--- Source records ---
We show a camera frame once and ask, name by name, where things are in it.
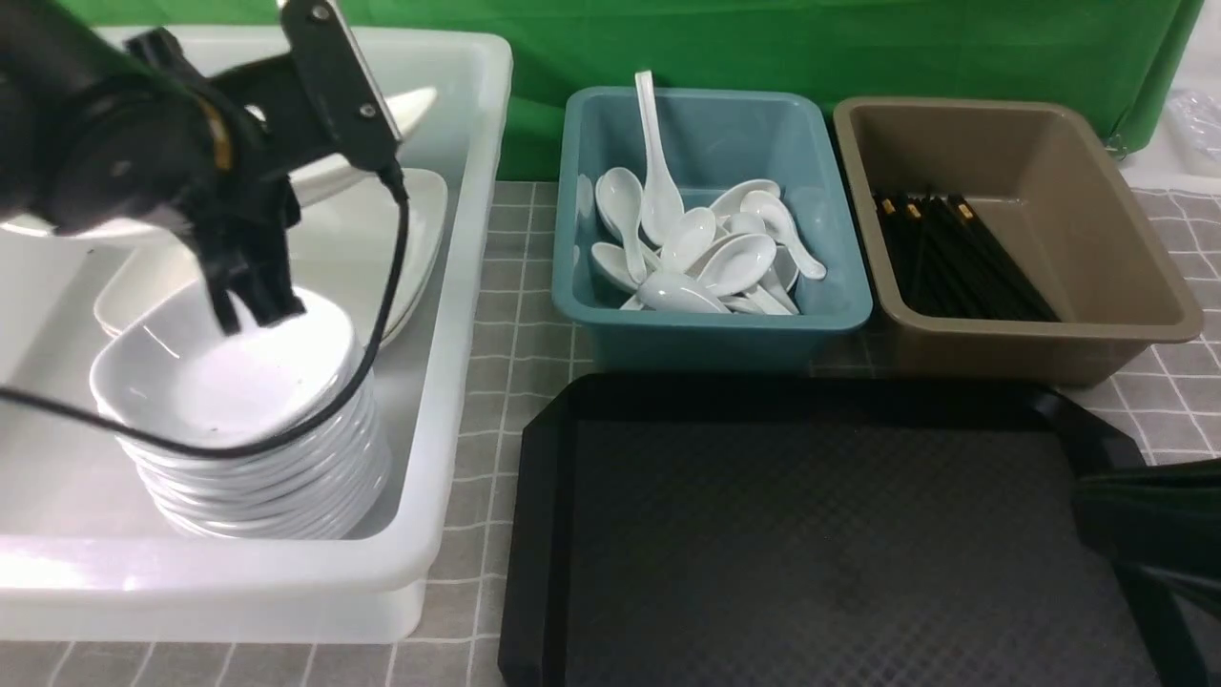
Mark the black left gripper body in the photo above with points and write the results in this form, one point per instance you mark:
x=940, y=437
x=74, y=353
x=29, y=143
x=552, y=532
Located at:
---
■ **Exercise prompt**: Print each record as it appears above, dropping every picture from the copy.

■ **Answer box**:
We show a camera frame once and ask, name by name, where things are in it.
Mark the black left gripper body in the photo above with points and write the results in this form, one point per instance you mark:
x=940, y=437
x=74, y=353
x=29, y=143
x=552, y=532
Located at:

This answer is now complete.